Или являлся человек, кланялся и подавал счёт:
— За микилированный самовар!
— За какой самовар?
— Для пьески брался. Микилированный самовар у нас, то есть, на уголке в магазине. А теперича, стало быть, наслышаны мы, что продан он, самовар-то.
— Да это не моё дело. Это к антрепренёру надо.
— А это мы не могим знать. Потому к ним, как ни пойдёшь, они завсегда больны. И даже неизвестно, кто у них трипринёр-то настоящий. А как пьеска ваша, то дозвольте и за самовар получить.
И, наконец, в один прекрасный день я получил коллективное письмо:
«Милостивый благодетель, господин автор оперетки! Мы все наши надежды на вашу оперетку возлагали, что из сборов заплатят. А между тем, что же? Сборы были, а нам ничего. Хорошо, которые хористы своё занятие имеют, кто портной, кто сапожник, кто старым платьем торгует. А как мы 18 человек хористов природных и никакого рукомесла не знаем, то прибегаем к вашей помощи. Не оставьте, благодетель»…
Я отослал это письмо антрепренёру и получил в ответ записку от его жены:
«Они лижать фдифтирити».
Летний театр
Летний сезон умирает.
Мы знали почти покойного лично.
Почти покойный был лакейского происхождения.
В самом деле! Петербург удивительно эволюционировал.
Много лет тому назад — тогда Рауль де Гинсбург ещё не был маркизом! — один знаменитый русский композитор посетил «Аркадию».
Рауль, разумеется, моментально подбежал к великому человеку, наговорил ему с три короба о своём театре, о труппе.
— Да сам-то вы кто? — спросил знаменитый композитор.
— Moi?[24]
Будущий маркиз принял величественную позу.
— Je suis un tragédien, maître![25] — отвечал он скромно.
Гинсбург и не то ещё мог сказать.
Но всё-таки Рауль имел некоторое основание сказать, что он «tragédien».
Всё-таки он хоть строил рожи на сцене, изображая Наполеона, Виктора Гюго, Шарля Гуно, зулусского короля Цетевайо.
А теперешнему петербургскому летнему антрепренёру пришлось бы ответить на вопрос: «Да вы-то сам кто такой?»
— Помилте, ваше сиясь! Ужели не изволите припомнить? Неоднократно вам и не в одном ресторанте услужал!
Наивный провинциал, попав в Петербург, я первым долгом пожелал веселиться и начал ездить по увеселительным садам. Наивность!
— Ну, а скажите, пожалуйста, антрепренёр этого театра — он кто? Вероятно, бывший артист?
Мой Вергилий, из петербуржцев, посмотрел на меня с удивлением:
— Какой артист? Просто был лакеем, а теперь держит театр!
Поехали в другой сад:
— А здесь кто антрепренёром?
— Тоже бывший лакей!
Поехали в третий, на бенефис антрепренёра. Овации, подношения, речи…
— Ну, уж этот-то наверное…
Мой Вергилий смотрел на торжество, иронически улыбаясь:
— Каков подлец! Ещё три года меня на целковый обсчитал, а теперь, смотрите, какие овации! Обругать бы тебя, каналью, чтобы не обсчитывал! А тебе — речи!
Поехали в четвёртый сад.
— Ну, тут-то, надеюсь, театр артист держит?

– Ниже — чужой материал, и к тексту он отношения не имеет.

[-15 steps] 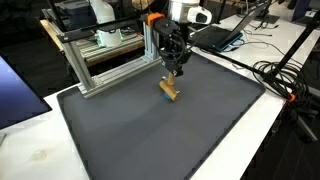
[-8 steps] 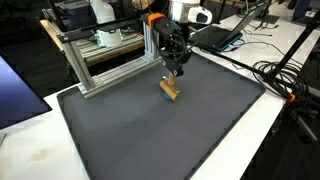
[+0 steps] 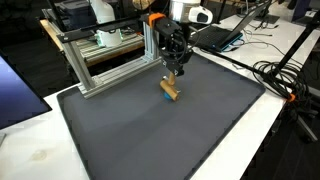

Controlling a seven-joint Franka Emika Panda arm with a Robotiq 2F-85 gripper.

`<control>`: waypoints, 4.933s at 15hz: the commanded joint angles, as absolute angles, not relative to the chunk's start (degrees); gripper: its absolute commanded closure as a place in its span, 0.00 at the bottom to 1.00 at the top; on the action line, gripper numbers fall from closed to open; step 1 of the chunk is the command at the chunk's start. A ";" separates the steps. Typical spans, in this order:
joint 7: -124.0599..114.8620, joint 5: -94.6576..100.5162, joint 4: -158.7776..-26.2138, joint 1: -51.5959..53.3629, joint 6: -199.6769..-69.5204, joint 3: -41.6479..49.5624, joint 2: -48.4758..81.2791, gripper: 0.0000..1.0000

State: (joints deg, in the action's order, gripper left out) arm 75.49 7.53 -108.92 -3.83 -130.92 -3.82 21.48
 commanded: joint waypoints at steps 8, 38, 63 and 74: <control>77.30 4.39 -109.17 -4.21 -133.10 -5.56 24.02 0.78; 75.15 9.58 -111.08 -4.08 -132.37 -2.42 23.38 0.78; 75.05 12.42 -110.80 -4.00 -131.24 -1.14 24.08 0.78; 68.44 1.65 -107.61 -9.57 -123.06 0.70 15.95 0.78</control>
State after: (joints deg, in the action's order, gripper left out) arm 70.87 6.44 -108.25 -7.90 -126.77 0.60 20.46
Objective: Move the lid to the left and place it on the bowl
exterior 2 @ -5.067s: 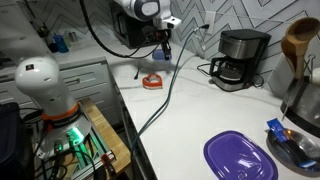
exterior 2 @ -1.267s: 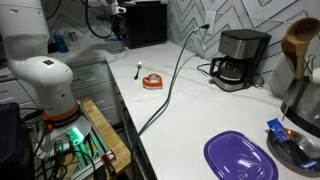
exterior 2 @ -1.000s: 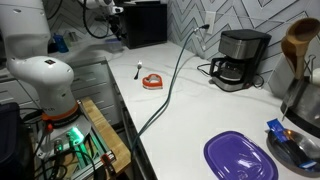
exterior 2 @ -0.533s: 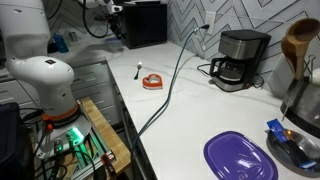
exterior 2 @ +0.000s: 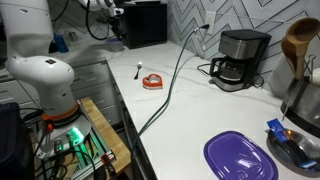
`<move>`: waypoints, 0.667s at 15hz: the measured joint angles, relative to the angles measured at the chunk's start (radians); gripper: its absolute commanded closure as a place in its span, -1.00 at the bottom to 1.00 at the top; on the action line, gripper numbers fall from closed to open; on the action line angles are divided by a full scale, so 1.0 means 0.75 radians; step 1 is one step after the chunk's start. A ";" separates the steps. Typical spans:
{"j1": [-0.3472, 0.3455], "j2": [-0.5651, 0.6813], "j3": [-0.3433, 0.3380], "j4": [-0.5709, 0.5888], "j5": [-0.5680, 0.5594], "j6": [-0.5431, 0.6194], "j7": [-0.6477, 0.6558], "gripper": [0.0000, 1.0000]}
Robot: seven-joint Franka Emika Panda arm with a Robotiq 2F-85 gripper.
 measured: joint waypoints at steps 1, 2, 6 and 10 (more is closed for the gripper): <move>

— Ах, мой друг, разве можно такие наивные вопросы вслух задавать! Даже неловко с вами! Ну, какой же артист нынче летний театр держать станет? Это дело лакейское!

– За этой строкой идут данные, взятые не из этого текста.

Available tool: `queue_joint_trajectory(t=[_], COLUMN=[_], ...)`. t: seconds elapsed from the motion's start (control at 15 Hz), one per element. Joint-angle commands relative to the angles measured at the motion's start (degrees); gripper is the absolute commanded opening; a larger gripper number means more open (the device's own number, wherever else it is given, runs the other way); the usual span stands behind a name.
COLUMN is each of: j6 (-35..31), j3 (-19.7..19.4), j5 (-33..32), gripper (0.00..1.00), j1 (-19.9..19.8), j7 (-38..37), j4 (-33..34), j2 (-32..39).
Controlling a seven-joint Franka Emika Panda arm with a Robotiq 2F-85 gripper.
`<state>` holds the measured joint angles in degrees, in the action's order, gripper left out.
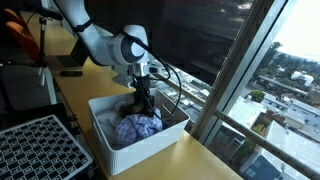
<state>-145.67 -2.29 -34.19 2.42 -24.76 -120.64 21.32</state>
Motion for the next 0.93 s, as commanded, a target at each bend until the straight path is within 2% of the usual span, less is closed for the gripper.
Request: queue_joint_trajectory(t=[0.0,0.07,0.13,0.4,0.73,0.87], j6=[-1.8,-1.5,-1.3,0.0,3.1,4.9], j3=[-0.6,-0.6,-0.7,-0.6,-0.6,0.2], j5=[5.2,6.5,7.5,8.8,5.6,4.8], gripper=[0.25,0.26,0.31,0.61,0.97,1.0], j1=[0.9,1.3,1.8,3.9,8.1,9.5], j7=[4.6,5.7,6.7,8.5,6.6,6.0], j4=[2.9,3.3,3.6,3.7,1.3,0.8], j2=[4.4,4.8,5.1,2.6,-5.9,-9.0])
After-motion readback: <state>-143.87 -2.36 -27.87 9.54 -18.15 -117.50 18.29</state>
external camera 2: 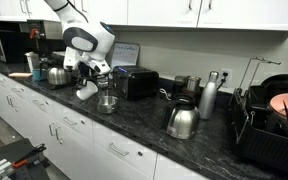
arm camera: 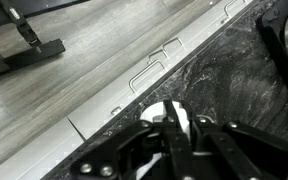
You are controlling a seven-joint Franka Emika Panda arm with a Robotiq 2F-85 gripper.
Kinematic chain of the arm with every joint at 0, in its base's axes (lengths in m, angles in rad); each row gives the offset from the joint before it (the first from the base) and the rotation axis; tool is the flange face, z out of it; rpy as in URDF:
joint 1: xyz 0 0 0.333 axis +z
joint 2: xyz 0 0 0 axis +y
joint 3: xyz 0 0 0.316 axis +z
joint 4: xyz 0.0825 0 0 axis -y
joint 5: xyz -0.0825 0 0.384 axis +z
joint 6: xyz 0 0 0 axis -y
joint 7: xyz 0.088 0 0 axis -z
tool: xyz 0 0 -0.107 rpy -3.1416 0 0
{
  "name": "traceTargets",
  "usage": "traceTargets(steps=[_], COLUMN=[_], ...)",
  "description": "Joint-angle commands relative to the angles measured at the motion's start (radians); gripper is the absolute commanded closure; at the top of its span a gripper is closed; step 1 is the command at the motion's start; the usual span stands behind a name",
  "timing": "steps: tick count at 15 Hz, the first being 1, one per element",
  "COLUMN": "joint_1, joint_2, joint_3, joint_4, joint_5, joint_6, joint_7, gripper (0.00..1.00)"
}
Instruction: Pour the contents in the white mug into the silver pot
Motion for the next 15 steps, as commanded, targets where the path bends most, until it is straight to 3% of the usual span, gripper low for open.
traceTargets(steps=[1,2,10,15], joint_1=[-0.017,-0.017,-0.076,-0.098], joint_2=[0.000,0.000,0.044,0.101], joint_3=[0.016,0.016,-0.032,-0.044], joint_4=[0.001,0.001,0.077,0.152], joint_5=[0.000,0.000,0.022,0.074], joint_6=[-0.003,-0.003,-0.185,-0.327], joint_7=[0.000,0.000,0.103,0.101], gripper=[0.91,0.98,0.98,0.98])
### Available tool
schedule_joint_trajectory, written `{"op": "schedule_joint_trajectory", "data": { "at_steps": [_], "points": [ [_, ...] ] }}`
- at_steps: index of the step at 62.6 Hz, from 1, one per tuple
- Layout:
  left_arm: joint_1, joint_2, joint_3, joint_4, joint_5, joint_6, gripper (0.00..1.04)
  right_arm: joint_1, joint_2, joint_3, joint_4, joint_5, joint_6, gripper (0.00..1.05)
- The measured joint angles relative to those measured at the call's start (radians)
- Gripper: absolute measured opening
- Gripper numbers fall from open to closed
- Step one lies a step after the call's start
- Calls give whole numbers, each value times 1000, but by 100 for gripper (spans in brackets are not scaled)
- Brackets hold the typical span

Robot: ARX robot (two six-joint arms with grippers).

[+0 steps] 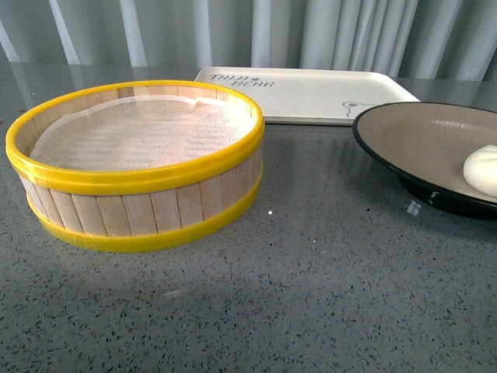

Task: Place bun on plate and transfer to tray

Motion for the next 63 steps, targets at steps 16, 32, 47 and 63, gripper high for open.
{"op": "schedule_joint_trajectory", "data": {
  "at_steps": [16,32,47,63],
  "points": [
    [0,-73,-43,-27,0,0,4,0,0,0,0,0,0,96],
    [0,-131,-68,-61,0,0,4,0,0,0,0,0,0,96],
    [0,-327,-82,-214,0,0,4,0,0,0,0,0,0,96],
    [0,-327,-82,-219,0,0,4,0,0,0,0,0,0,96]
  ]
}}
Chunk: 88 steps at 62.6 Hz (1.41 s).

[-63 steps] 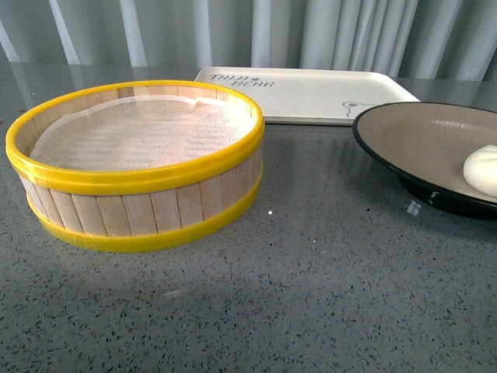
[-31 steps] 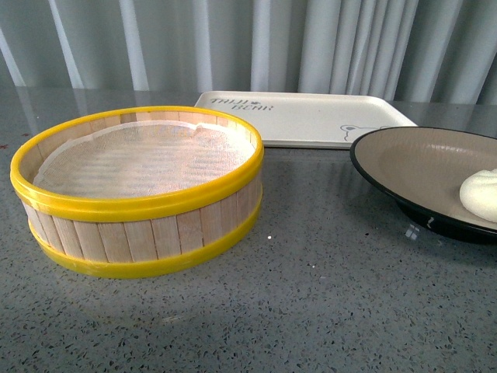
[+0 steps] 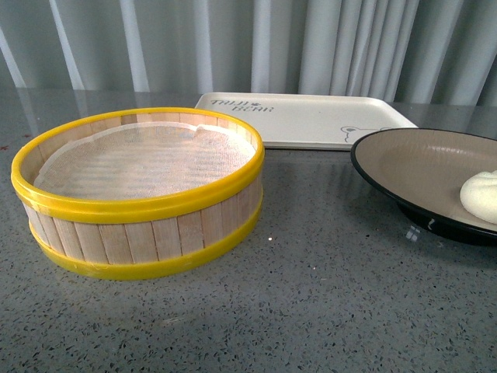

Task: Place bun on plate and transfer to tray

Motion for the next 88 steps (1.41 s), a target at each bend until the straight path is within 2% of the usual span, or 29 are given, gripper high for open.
{"op": "schedule_joint_trajectory", "data": {
  "at_steps": [7,23,25,30,32,35,40,43,48,57,64,69,73,82,88],
  "points": [
    [0,0,0,0,0,-2,5,0,0,0,0,0,0,96],
    [0,0,0,0,0,0,53,0,0,0,0,0,0,96],
    [0,0,0,0,0,0,58,7,6,3,-13,18,-22,96],
    [0,0,0,0,0,0,71,74,65,49,-86,138,-160,96],
    [0,0,0,0,0,0,78,94,89,66,-77,158,-216,96],
    [0,0,0,0,0,0,85,103,140,96,-26,137,-276,96],
    [0,0,0,0,0,0,99,60,240,158,88,87,-289,96],
    [0,-1,0,0,0,2,99,-2,332,211,162,37,-261,96],
    [0,0,0,0,0,2,98,-159,537,312,251,-111,-138,96],
    [0,-1,0,0,0,2,98,-411,853,460,259,-338,178,96],
    [0,-1,0,0,0,2,98,-541,1061,558,241,-445,406,96],
    [0,-1,0,0,0,2,98,-598,1192,613,216,-521,567,96],
    [0,-1,0,0,0,2,98,-611,1260,638,194,-570,655,96],
    [0,-1,0,0,0,2,98,-600,1365,663,187,-633,812,96],
    [0,-1,0,0,0,2,98,-578,1406,683,201,-642,878,96]
  ]
}}
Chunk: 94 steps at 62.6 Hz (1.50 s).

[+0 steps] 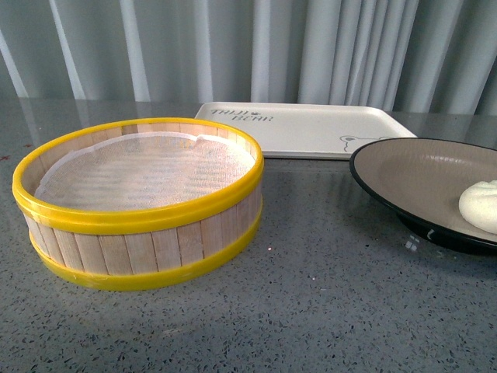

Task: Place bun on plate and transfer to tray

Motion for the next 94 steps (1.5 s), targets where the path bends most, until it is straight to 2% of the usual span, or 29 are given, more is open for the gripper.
{"op": "schedule_joint_trajectory", "data": {
  "at_steps": [13,35,39,53,59,63,67,94],
  "points": [
    [0,0,0,0,0,0,98,83,77,51,38,-7,116,96],
    [0,0,0,0,0,0,98,238,76,-39,146,25,254,96],
    [0,0,0,0,0,0,98,246,64,-55,156,31,268,88],
    [0,0,0,0,0,0,98,248,32,-84,158,27,276,51],
    [0,0,0,0,0,0,98,239,32,-90,159,24,275,31],
    [0,0,0,0,0,0,98,235,33,-90,159,24,275,13],
    [0,0,0,0,0,0,98,234,37,-90,166,19,267,4],
    [0,0,0,0,0,0,98,248,25,-124,226,16,269,2]
  ]
}}
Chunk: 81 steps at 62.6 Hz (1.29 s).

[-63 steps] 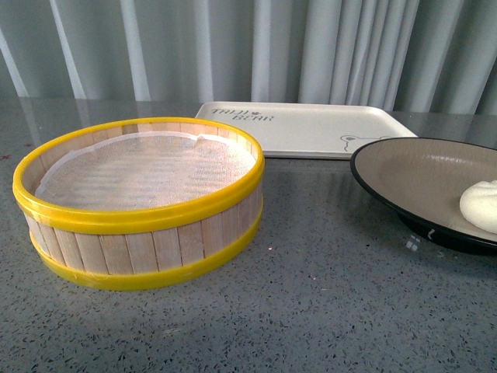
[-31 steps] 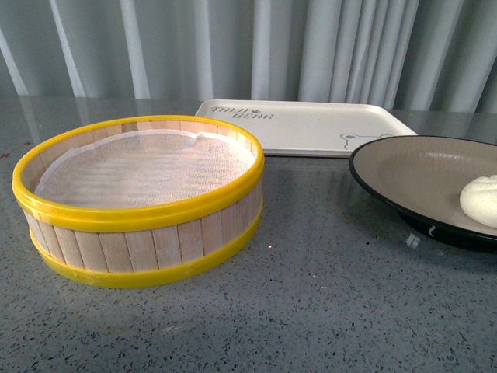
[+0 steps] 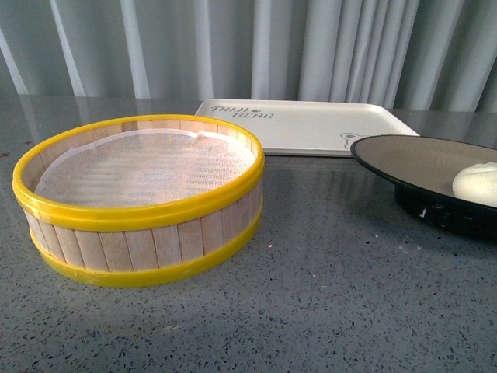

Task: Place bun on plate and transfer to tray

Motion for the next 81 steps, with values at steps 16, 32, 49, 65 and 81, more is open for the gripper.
{"op": "schedule_joint_trajectory", "data": {
  "at_steps": [16,32,49,65,81],
  "points": [
    [0,0,0,0,0,0,98,65,-59,-32,92,40,5,2],
    [0,0,0,0,0,0,98,79,16,56,226,125,70,2],
    [0,0,0,0,0,0,98,93,233,315,179,156,96,2],
    [0,0,0,0,0,0,98,135,415,563,97,174,81,2],
    [0,0,0,0,0,0,98,171,533,774,-6,169,75,2]
  ]
}}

В конце концов, я даже возопил:
— Да что же у вас неужели, действительно, всё только одни лакеи летние театры держат!
— Нет, есть один и не лакей.
И он рассказал мне об одном исключении, выгодно выделяющемся среди этого лакейского правила.

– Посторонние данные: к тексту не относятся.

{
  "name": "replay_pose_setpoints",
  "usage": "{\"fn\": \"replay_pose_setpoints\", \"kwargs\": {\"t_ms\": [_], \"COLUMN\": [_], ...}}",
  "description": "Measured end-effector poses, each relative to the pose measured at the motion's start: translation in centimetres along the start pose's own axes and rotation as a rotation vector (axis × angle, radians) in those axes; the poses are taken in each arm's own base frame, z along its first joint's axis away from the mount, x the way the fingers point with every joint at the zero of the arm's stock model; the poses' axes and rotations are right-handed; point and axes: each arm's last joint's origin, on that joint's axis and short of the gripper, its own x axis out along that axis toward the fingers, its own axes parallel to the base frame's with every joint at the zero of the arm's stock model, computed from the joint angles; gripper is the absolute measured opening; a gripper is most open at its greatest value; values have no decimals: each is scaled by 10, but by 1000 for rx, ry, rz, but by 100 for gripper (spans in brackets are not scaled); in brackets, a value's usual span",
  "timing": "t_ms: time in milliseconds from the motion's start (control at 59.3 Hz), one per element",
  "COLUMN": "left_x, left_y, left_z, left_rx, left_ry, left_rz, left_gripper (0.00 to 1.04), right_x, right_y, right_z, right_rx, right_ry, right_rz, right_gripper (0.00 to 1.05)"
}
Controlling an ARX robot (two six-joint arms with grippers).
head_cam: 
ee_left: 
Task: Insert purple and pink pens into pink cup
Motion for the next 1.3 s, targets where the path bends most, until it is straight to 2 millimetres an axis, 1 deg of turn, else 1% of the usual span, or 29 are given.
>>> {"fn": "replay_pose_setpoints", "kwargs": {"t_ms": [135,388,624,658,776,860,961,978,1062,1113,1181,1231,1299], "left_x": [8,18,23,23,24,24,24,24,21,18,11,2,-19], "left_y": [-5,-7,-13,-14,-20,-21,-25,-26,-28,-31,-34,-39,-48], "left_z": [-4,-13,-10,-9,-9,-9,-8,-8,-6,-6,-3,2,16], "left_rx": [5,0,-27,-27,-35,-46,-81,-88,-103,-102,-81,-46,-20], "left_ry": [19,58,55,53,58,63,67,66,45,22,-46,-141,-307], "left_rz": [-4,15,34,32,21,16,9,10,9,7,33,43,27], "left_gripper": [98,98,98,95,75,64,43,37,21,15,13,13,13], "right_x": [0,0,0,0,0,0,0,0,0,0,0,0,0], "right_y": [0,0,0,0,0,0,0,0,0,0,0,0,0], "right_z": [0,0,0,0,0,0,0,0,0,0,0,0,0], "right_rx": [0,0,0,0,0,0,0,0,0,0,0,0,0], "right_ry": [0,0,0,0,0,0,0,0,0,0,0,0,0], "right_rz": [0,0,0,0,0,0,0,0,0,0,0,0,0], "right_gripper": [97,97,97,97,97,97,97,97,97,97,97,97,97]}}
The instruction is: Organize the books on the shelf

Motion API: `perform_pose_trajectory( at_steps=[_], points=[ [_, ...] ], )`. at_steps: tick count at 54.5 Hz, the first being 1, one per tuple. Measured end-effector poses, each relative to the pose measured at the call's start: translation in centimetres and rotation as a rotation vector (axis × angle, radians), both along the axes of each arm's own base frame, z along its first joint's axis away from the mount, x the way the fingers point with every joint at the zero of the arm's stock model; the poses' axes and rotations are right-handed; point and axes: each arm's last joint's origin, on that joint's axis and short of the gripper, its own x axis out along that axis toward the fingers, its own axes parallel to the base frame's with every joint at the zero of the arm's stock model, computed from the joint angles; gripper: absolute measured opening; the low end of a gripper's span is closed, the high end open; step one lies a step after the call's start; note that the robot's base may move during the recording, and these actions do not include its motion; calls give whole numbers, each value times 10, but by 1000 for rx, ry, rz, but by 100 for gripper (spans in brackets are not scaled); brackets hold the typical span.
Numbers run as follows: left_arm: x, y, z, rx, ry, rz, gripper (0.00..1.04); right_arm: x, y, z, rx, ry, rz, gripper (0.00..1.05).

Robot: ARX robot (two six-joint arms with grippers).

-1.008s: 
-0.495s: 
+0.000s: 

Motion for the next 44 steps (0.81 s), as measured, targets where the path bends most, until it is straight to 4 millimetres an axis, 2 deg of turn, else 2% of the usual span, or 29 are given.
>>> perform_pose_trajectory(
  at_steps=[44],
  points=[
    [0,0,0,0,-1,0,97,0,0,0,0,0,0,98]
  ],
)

Блестящее исключение из летних петербургских антрепренёров никогда не было лакеем. Оно занималось прежде тем, что рассказывало сценки по портерным, иногда возвышаясь даже до игры в балаганах! Затем неожиданно получило большую сумму денег и стало держать театр.
Таким образом, и среди петербургских летних антрепренёров есть исключение.